Work to be completed :: In which lines of the data does the string "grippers" appear? Copy every one.

Information supplied ::

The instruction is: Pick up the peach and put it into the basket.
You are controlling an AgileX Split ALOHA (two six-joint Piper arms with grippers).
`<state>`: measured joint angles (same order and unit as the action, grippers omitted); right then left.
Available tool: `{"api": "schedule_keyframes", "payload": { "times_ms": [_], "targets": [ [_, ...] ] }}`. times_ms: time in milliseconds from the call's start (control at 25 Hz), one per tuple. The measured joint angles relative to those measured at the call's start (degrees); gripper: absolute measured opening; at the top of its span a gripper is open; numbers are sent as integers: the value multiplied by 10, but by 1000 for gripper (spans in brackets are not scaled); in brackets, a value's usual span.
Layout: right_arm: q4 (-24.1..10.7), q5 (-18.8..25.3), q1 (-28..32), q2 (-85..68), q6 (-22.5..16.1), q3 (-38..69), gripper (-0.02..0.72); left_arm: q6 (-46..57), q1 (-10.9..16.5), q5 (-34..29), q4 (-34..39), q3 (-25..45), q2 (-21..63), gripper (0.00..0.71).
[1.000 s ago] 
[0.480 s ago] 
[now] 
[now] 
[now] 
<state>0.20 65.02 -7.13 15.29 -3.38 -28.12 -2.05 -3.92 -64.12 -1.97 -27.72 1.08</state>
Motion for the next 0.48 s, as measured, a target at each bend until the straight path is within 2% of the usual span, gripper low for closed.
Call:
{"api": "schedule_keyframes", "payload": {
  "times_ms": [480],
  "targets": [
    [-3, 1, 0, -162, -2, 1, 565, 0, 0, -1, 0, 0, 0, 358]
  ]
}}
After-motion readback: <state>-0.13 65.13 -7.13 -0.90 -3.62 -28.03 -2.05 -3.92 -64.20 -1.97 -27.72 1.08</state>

Reply to the exercise ::
You are controlling an AgileX Split ALOHA (two six-joint Piper arms with grippers).
`<state>`: measured joint angles (same order and unit as the action, grippers omitted); right then left.

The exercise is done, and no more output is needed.